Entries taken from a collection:
┌────────

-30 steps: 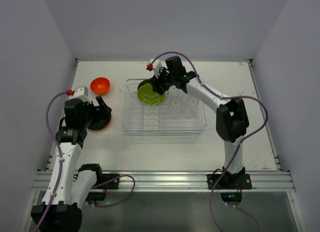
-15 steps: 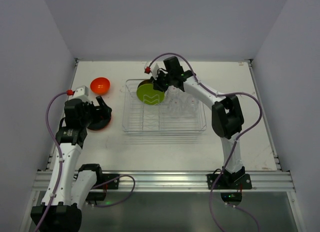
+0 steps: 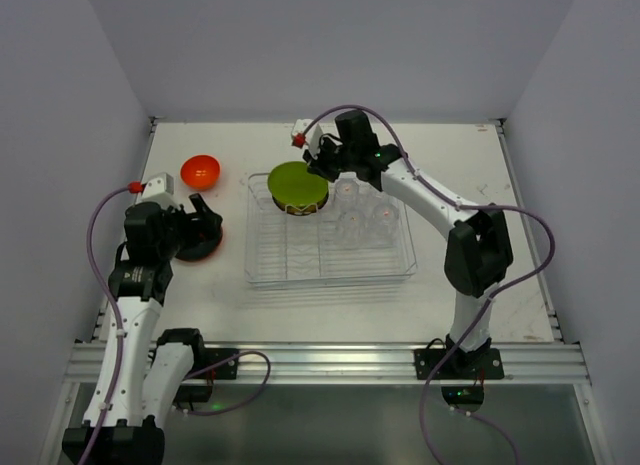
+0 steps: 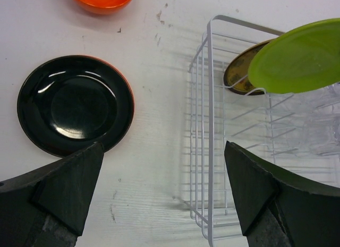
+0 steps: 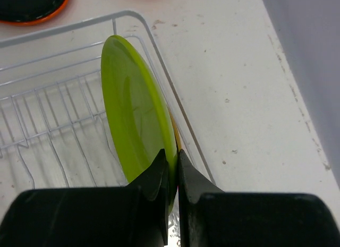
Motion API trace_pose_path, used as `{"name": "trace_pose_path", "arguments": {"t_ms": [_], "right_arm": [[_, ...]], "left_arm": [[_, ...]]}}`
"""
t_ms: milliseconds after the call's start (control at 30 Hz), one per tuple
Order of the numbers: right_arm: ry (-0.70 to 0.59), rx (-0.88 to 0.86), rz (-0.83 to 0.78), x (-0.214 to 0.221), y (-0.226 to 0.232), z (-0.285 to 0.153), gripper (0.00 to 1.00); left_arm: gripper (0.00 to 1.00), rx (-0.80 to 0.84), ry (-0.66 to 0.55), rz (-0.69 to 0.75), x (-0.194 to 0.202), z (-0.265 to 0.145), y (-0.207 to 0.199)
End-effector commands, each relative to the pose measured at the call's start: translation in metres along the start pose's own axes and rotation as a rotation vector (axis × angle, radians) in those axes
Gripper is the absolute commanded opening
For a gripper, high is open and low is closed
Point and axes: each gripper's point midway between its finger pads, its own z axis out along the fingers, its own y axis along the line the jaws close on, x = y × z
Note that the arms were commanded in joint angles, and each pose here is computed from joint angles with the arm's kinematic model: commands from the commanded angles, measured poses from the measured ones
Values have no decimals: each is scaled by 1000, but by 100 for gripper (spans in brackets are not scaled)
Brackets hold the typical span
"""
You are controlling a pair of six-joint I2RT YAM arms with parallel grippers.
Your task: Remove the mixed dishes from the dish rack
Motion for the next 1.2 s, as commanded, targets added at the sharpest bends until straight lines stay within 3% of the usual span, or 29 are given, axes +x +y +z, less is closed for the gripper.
{"name": "trace_pose_path", "arguments": {"t_ms": [0, 133, 200, 300, 333, 367, 433, 500, 700, 933, 1033, 1100, 1133, 1167], "right_arm": [[-126, 95, -29, -61, -10, -48, 0], [-187, 178, 41, -85, -17, -78, 0], [-207, 222, 202, -90, -18, -90, 0], [-253, 198, 496, -93, 1, -109, 0], [-284, 186, 570, -100, 9, -122, 0], [-278, 133, 703, -90, 26, -118, 0], [-264, 87, 818, -67, 47, -112, 0], [-344, 15, 890, -81, 62, -125, 0], [-411, -166, 969, -81, 98, -131, 0], [-440, -283, 986, -87, 115, -133, 0], [-440, -345, 997, -89, 121, -131, 0], [-441, -347, 1019, -85, 122, -126, 0], [-465, -344, 1033, -88, 119, -126, 0], [-461, -341, 1046, -85, 119, -124, 0]], "left_arm": [[100, 20, -54, 28, -12, -4, -5], [100, 38, -68, 33, -16, -7, -9], [100, 98, -86, 53, -21, -13, -20], [100, 398, -115, 50, -23, -29, -72], [100, 588, -129, 70, -20, -39, -100], [100, 682, -133, 11, -21, -49, -115], [100, 842, -192, 21, -24, -61, -134], [100, 904, -184, -3, -26, -64, -142], [100, 930, -95, -14, -27, -51, -157], [96, 835, -31, -71, -13, -29, -152], [80, 853, -23, -68, -11, -31, -162], [62, 853, -31, -70, -14, -32, -165], [50, 859, -33, -66, -15, -34, -167], [31, 859, -44, -67, -18, -35, -168]]}}
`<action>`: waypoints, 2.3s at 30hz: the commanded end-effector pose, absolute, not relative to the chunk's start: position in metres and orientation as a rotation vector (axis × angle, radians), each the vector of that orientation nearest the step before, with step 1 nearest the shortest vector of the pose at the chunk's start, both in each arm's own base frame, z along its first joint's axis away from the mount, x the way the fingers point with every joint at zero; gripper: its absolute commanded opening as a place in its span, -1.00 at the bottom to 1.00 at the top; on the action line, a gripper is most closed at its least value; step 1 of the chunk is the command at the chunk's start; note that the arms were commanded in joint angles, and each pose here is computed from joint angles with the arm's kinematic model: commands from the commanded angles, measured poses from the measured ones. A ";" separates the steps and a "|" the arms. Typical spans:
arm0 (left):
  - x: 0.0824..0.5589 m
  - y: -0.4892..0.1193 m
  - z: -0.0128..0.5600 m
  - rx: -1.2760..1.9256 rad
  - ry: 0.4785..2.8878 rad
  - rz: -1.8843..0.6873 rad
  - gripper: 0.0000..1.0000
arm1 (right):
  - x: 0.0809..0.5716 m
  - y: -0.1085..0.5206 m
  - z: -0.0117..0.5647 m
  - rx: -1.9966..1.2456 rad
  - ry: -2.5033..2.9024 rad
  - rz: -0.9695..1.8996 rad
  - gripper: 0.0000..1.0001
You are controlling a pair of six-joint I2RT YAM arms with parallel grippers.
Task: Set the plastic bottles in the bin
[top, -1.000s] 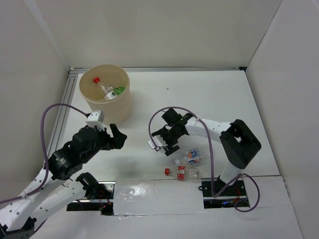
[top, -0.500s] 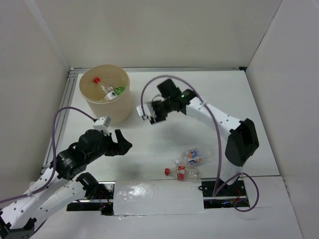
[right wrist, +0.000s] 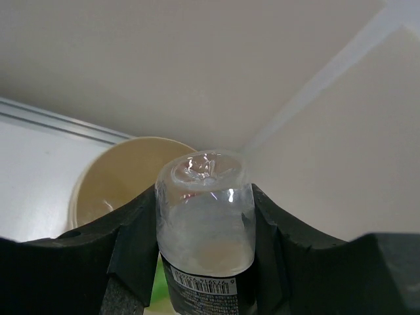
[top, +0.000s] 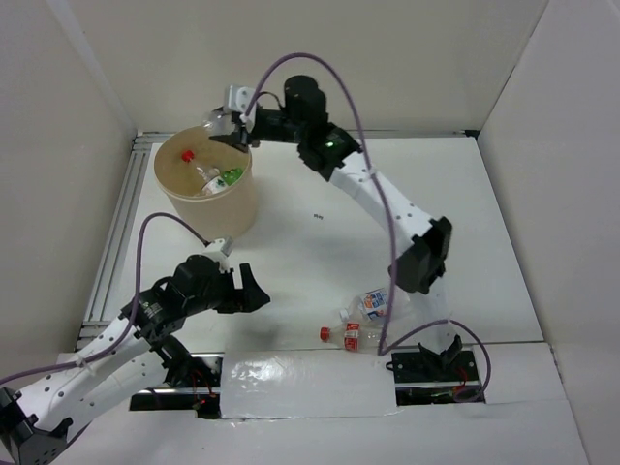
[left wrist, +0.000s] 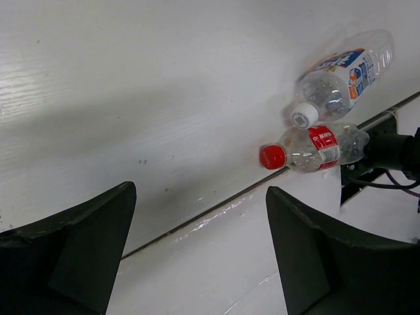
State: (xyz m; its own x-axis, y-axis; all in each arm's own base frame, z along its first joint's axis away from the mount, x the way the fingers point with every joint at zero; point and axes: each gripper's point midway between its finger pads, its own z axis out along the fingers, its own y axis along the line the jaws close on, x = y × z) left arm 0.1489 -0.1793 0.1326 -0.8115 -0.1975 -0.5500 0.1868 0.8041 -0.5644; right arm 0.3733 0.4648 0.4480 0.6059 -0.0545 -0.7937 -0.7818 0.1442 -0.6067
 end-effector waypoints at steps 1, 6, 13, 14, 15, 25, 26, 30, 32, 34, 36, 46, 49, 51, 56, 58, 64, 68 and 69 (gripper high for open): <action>0.148 -0.198 0.152 0.012 2.336 -0.963 0.85 | 0.377 0.515 0.431 -1.242 0.812 0.807 -0.39; 0.143 -0.212 0.161 -0.059 2.333 -1.091 0.85 | 0.383 0.543 0.431 -1.146 0.808 0.867 -0.12; 0.138 -0.235 0.161 0.187 2.330 -1.108 0.85 | 0.390 0.523 0.429 -1.146 0.941 0.806 0.99; 0.134 -0.243 0.162 0.272 2.320 -1.099 0.85 | 0.382 0.508 0.446 -1.137 0.965 0.814 0.99; 0.137 -0.252 0.173 0.383 2.255 -1.080 0.85 | 0.393 0.491 0.445 -1.120 1.016 0.798 0.99; 0.105 -0.352 0.123 1.206 2.019 -0.676 0.82 | 0.388 0.263 0.352 -1.099 1.597 0.811 -0.45; 0.107 -0.357 0.112 1.232 2.023 -0.634 0.82 | 0.392 0.232 0.343 -1.061 1.643 0.761 -0.35; 0.103 -0.371 0.091 1.336 1.974 -0.633 0.76 | 0.356 0.167 0.306 -1.003 1.763 0.752 -0.13; 0.104 -0.375 0.084 1.353 1.970 -0.601 0.76 | 0.342 0.142 0.293 -0.954 1.794 0.745 -0.11; 0.117 -0.376 0.067 1.347 1.993 -0.492 0.76 | 0.327 0.132 0.294 -0.926 1.787 0.762 -0.11; 0.121 -0.384 0.062 1.345 1.998 -0.475 0.73 | 0.317 0.122 0.281 -0.887 1.815 0.790 -0.09; 0.111 -0.382 0.050 1.342 2.059 -0.464 -0.92 | 0.287 0.110 0.239 -0.956 1.877 0.765 -0.06; 0.112 -0.367 0.085 1.257 2.027 -0.475 -1.00 | 0.282 0.101 0.231 -0.959 1.885 0.752 0.07; 0.119 -0.344 0.097 1.206 2.031 -0.408 -1.00 | 0.279 0.096 0.228 -0.953 1.896 0.745 0.37; 0.158 -0.278 0.186 0.853 1.974 -0.409 -1.00 | 0.266 0.082 0.212 -1.015 1.878 0.705 0.91; 0.178 -0.255 0.215 0.707 1.937 -0.429 -1.00 | 0.262 0.079 0.205 -1.044 1.877 0.697 0.91; 0.273 -0.153 0.333 0.115 1.716 -0.355 -1.00 | 0.237 0.087 0.172 -1.190 1.890 0.753 -0.54; 0.333 -0.102 0.353 -0.154 1.739 -0.220 -1.00 | 0.227 0.097 0.163 -1.260 1.903 0.762 -0.60; 0.343 -0.091 0.368 -0.210 1.725 -0.201 -1.00 | 0.224 0.102 0.162 -1.268 1.898 0.770 -0.54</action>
State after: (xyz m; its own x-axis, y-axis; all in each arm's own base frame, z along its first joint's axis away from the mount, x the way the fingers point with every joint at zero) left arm 0.3122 -0.1058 0.3539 -0.1753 -0.1666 -0.9703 0.0755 0.9804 -0.1819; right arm 0.2367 0.0949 0.1631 -0.2961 -0.4803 -0.8256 -0.9163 0.3870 0.1034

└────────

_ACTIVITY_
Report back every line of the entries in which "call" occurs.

_THE ANSWER_
t_ms: milliseconds after the call's start (control at 30 Hz), one per tuple
End-effector commands, each relative to the pose measured at the call's start: translation in metres along the start pose's own axes and rotation as a rotation vector (axis × angle, radians) in those axes

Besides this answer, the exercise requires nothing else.